WORK TO COMPLETE -
With the line that contains "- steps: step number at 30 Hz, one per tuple" as the final line, return every line from the start of the data below exactly.

··········

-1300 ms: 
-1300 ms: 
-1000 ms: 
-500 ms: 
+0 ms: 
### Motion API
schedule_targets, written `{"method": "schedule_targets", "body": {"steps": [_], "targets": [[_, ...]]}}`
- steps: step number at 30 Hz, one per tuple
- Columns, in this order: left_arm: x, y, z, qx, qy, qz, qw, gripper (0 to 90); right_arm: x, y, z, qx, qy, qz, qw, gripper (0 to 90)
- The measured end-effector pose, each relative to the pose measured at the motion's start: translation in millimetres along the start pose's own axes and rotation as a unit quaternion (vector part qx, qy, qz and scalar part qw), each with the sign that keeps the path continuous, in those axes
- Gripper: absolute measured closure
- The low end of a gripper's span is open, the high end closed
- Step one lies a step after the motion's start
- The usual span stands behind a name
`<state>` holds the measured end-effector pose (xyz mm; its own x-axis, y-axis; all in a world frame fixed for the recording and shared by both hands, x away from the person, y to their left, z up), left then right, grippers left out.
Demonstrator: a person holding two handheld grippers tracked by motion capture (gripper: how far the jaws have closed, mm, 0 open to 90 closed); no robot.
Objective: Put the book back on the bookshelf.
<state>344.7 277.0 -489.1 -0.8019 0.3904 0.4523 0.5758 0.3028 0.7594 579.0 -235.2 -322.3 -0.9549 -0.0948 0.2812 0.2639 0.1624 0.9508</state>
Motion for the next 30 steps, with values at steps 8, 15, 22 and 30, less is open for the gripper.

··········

PROBLEM SOLUTION -
-1300 ms: 
-1300 ms: 
-1000 ms: 
-500 ms: 
+0 ms: 
### Motion API
schedule_targets, written `{"method": "schedule_targets", "body": {"steps": [_], "targets": [[_, ...]]}}`
- steps: step number at 30 Hz, one per tuple

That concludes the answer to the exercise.